Now, I am puzzled to get quite a lot of ribosomal proteins as differentially expressed. I understand that these are not rRNAs, but I have never seen so many in one place.
Should I be worried, or could this be normal biology?
Cheers
Protein synthesis is often altered during stress. I think it has biological meaning and is not a technical artifact (I have seen it a lot in expression studies).
Thanks for your quick reply. I also found some papers that describe functions in inflammation etc. for these transcripts. They only make up roughly a third of my list, so I was wondering...

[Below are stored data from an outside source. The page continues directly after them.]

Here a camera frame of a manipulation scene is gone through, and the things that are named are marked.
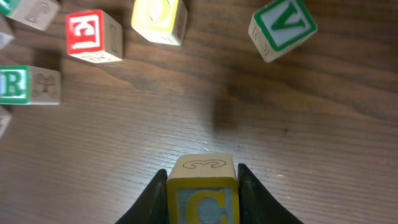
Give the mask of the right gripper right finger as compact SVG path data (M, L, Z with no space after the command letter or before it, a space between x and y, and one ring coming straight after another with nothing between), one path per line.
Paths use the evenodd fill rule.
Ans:
M246 164L238 164L238 192L242 224L303 224L271 195Z

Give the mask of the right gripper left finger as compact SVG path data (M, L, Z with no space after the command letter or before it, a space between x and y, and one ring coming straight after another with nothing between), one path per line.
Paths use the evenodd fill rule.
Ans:
M168 224L167 171L157 171L132 207L115 224Z

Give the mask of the yellow C block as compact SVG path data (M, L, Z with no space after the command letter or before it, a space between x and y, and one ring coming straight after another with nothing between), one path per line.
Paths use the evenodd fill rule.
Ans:
M186 154L167 182L170 224L239 224L238 179L230 154Z

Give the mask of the green R block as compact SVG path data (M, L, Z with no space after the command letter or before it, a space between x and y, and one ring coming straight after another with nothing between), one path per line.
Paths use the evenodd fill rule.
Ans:
M61 73L30 65L1 66L2 105L59 105Z

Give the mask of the yellow O block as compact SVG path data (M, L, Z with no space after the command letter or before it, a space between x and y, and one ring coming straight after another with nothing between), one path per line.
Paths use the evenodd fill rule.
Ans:
M187 18L183 0L135 0L131 26L149 42L181 46Z

It might be a result of bad normalization of the counts. If it's biologically reasonable that there are different number of ribosomes in one condition over the other then it should be valid, otherwise you might see this change while they didn't change because some other proteins changed expression level in the opposite direction and the normalization process missed it. I recommend you to run it with DESeq2 and see if this is reproducible with their normalization.
Did you perform any size-factor normalization? It's certainly biologically possible, but in the steps above you don't mention any steps that would adjust for sample size differences. This would also be an easy way in which the differences could appear.
I used edgeR to introduce the different library sizes (without an extra argument, so it should take the total counts). See code below. Alternatively, I get relatively large (judging from my experience with limma and arrays) weights (some >2 fold). Could this be a problem, too?
Many thanks!